I would be happy to discuss about this by email as I think it is an idea that
could be further explored.

------
joosters
I searched around but couldn't find any information on what the company
charges for their service, or how large their cut is.

When a company is not open about their fees, naturally I assume the worst. Why
would they hide the information otherwise?

------
undecisive
> There's no ceiling on how much a package earns. There is a floor, however:
> if the payment computation arrives at a trivial total for a package, we
> reassign the money to other packages. It's impractical to pay very low
> amounts, because there's some administrative overhead for us to pay and for
> you to lift.

The less-known players are typically the ones that get nothing for their
effort, regardless of the size of their codebase or the effort put in.

I didn't see any mention of what "trivial" is - presumably that's dependent on
payment processor fees, etc?

I get that this is early days - very well known packages have 0 subscribers -
what is the plan to springboard this? I'm guessing a couple of big names with
big paychecks to spread around is part of the plan? Or just hoping for HN
notoriety? ;)

------
prepend
How do they calculate value to subscriber? Is it based solely on subscribe/not
subscribe? Do I pay the same as an individual as my corp? Do I pay based on
the number of my projects that use the subscribed package? Do I pay based on
how much of the package I use (one tiny method vs one giant method vs every
single method)? Or based on the number of time I use it as measured by static
analysis? Or dynamic?

Will tidelift need access to my source or runtime to determine billing?

While it’s a good idea to help maintainers, I’m not sure this will help. The
cost of accurate payout seems more expensive to determine fairly than
commercial licenses.

I think existing models of dual license and patronage (red hat) or just flat
out patronage (microsoft, google, Apple projects).

Or just having a wallet address in repos and let users choose how much to
donate. Maybe wash it through a common wallet or include a hashtag in
transactions so you can gamify it. I get a badge on my Github profile for how
much I’ve given and received. My organization can show what projects they
support.
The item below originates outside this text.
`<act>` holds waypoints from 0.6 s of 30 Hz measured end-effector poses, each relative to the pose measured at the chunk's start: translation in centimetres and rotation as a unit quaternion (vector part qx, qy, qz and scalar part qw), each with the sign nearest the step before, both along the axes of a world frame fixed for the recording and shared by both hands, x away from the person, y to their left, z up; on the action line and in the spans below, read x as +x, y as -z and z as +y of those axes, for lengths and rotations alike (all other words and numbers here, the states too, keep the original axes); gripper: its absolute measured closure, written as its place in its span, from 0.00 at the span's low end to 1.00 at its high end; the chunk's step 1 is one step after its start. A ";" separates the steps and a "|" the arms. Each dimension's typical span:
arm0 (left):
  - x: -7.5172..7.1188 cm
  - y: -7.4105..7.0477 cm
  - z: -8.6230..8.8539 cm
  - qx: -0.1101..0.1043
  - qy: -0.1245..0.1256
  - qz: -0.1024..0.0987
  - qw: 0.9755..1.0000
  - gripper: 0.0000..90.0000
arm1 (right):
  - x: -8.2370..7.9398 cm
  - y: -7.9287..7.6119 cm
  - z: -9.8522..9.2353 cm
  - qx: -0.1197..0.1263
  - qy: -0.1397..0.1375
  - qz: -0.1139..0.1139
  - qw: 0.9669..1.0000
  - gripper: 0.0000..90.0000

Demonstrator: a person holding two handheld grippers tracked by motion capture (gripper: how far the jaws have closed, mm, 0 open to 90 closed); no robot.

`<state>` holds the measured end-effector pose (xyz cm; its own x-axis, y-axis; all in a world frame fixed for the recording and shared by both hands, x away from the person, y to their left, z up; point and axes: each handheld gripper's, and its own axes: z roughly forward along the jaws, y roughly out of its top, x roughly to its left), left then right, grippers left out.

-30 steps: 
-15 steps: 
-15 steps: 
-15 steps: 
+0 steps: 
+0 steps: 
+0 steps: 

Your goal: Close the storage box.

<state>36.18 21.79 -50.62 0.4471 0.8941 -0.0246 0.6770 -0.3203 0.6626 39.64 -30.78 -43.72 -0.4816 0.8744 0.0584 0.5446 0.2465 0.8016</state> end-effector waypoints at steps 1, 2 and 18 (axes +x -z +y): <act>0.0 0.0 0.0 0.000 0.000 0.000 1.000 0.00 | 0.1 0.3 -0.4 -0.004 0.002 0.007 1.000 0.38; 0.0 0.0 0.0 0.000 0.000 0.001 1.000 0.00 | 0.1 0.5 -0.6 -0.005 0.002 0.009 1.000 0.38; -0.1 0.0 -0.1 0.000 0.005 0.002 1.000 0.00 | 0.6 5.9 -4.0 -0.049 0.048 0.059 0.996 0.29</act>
But this shouldn’t be a company. There’s no infrastructure. Having a
company take 30% (or whatever non-zero level) of donations just to distribute
would turn this into the WoundedWarrior of OSS.

------
peteretep
I can't find any packages that have an estimate. Even some of the more popular
NPM stuff:

[https://tidelift.com/lifter/search/npm/left-
pad](https://tidelift.com/lifter/search/npm/left-pad)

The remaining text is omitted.